▶ _Task to carry out_
Give the number of lines in the records that include the word "pose", and nothing besides.

(Saved entries)
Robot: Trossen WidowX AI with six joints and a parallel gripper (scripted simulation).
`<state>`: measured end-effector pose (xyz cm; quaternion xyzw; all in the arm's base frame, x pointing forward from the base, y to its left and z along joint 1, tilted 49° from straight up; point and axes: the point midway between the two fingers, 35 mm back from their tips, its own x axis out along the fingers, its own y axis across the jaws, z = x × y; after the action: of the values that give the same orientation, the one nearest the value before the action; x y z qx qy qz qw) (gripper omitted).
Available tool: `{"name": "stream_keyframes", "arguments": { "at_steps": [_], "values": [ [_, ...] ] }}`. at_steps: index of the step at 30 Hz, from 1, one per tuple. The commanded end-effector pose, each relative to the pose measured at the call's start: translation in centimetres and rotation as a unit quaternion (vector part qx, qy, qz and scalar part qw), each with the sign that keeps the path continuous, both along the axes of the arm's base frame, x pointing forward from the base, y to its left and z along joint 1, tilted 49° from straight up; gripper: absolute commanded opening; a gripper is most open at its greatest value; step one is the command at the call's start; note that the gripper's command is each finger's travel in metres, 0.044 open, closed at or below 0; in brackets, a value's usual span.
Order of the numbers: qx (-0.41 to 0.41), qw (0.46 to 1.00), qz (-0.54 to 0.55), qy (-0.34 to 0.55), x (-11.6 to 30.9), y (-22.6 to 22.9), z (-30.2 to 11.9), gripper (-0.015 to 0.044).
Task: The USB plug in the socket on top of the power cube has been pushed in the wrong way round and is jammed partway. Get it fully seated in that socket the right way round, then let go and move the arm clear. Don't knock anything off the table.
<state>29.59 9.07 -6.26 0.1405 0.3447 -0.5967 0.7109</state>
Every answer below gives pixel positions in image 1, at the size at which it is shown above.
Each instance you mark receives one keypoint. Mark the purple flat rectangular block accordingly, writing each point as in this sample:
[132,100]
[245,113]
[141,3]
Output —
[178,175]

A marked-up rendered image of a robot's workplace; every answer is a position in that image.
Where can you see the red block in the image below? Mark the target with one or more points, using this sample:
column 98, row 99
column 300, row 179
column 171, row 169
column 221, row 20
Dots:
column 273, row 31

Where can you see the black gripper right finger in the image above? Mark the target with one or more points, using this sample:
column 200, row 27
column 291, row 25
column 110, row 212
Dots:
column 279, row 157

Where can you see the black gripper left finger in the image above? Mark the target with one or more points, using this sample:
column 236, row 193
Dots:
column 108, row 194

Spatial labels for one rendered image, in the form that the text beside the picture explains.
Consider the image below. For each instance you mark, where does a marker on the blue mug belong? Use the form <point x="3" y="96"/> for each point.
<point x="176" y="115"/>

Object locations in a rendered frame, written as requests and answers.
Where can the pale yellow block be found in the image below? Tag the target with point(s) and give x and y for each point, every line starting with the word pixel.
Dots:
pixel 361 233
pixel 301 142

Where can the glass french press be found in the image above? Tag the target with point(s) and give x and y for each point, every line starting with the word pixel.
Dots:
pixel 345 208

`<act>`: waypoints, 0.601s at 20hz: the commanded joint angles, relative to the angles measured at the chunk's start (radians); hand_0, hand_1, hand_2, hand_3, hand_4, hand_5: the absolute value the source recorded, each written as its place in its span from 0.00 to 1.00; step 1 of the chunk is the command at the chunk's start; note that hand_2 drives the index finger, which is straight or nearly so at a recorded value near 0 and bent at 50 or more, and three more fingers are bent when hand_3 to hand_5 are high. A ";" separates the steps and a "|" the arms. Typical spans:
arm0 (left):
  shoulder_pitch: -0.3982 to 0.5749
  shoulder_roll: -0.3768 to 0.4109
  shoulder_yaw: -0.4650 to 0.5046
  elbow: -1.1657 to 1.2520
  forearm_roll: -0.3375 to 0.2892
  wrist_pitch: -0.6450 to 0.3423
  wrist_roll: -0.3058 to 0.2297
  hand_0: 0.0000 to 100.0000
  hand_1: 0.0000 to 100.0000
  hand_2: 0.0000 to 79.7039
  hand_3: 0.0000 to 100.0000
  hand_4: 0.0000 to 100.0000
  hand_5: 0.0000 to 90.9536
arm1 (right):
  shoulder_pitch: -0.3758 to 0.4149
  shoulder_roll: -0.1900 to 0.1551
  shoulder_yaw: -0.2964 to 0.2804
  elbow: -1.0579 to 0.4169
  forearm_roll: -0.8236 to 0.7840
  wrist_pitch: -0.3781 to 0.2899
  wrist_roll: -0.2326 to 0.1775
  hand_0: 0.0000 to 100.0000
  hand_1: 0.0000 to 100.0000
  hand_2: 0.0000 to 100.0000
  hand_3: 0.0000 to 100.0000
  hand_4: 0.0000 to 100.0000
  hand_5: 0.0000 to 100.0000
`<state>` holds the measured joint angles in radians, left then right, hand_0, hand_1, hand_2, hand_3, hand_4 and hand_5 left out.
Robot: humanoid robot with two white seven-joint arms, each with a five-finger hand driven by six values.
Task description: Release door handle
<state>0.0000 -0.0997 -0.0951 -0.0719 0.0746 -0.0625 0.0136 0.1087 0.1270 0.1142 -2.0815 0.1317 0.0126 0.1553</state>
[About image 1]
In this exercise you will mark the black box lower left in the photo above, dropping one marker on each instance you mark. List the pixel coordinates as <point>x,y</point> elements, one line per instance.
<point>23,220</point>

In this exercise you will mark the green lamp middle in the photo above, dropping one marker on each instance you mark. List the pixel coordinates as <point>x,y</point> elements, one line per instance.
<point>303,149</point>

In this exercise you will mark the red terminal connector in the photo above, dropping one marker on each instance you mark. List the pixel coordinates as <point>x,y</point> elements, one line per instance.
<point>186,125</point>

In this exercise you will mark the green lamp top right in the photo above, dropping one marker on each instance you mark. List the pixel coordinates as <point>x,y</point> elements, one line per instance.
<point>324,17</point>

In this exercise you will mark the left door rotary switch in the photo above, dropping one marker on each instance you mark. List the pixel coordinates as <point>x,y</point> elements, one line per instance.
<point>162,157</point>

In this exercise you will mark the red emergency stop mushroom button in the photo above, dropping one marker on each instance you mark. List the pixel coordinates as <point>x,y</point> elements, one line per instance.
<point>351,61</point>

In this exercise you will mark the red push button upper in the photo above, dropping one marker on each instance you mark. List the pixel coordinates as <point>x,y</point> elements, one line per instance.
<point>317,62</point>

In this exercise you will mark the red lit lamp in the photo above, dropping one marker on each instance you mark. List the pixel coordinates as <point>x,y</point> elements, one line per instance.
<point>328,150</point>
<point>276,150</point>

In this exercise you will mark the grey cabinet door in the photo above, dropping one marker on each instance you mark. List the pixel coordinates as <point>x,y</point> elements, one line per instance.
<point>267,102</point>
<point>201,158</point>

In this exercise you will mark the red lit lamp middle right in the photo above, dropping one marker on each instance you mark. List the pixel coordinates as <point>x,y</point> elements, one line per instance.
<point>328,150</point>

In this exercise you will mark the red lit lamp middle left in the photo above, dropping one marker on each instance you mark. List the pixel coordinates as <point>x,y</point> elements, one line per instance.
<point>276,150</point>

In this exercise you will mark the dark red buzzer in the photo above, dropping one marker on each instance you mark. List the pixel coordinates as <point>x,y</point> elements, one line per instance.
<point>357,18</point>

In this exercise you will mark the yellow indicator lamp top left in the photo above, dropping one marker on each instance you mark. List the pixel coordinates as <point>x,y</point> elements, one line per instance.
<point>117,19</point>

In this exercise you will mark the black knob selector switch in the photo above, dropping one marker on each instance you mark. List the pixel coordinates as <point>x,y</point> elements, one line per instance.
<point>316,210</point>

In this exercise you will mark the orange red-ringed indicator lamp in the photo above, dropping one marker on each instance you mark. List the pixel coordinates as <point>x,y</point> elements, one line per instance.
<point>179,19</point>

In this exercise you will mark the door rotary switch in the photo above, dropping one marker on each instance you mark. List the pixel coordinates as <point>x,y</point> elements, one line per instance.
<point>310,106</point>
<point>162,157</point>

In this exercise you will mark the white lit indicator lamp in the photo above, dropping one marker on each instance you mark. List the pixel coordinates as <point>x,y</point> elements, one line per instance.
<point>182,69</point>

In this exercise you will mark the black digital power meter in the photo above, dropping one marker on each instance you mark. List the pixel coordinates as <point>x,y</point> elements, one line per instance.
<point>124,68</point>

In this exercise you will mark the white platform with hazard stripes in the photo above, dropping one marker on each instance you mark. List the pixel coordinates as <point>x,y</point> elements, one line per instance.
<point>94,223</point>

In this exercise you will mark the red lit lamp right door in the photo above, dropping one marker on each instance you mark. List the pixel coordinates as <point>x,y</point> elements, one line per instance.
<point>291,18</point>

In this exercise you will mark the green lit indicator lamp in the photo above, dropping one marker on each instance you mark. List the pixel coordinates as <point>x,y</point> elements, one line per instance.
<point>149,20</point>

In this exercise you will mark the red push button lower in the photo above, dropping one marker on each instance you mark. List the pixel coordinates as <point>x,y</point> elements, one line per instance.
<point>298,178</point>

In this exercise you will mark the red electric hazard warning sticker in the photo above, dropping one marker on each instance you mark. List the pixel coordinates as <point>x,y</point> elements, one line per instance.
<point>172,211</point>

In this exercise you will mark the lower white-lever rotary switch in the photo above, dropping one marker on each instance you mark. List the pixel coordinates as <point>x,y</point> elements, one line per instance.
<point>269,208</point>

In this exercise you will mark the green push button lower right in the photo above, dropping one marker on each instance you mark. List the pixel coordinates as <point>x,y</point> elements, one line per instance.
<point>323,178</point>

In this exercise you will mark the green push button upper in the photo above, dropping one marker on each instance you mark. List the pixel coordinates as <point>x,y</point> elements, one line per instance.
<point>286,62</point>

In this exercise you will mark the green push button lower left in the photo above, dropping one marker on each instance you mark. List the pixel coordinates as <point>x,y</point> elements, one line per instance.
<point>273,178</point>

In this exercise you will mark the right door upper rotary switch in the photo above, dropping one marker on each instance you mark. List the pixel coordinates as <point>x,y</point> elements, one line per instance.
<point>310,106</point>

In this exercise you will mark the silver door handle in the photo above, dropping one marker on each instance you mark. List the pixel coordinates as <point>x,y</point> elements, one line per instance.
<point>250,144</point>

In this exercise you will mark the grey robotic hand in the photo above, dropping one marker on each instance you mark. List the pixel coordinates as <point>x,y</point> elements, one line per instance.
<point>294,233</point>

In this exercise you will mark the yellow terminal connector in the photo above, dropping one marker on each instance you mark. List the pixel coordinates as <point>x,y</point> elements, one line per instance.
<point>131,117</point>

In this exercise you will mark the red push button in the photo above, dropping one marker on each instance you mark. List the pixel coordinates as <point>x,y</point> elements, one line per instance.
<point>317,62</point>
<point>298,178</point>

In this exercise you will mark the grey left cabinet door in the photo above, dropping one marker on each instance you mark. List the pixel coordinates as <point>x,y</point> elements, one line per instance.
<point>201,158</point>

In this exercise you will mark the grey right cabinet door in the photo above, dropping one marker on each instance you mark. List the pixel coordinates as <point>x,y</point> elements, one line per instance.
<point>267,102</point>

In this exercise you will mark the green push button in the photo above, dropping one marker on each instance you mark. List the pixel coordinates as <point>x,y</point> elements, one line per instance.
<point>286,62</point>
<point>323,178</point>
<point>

▶ _Result of the task_
2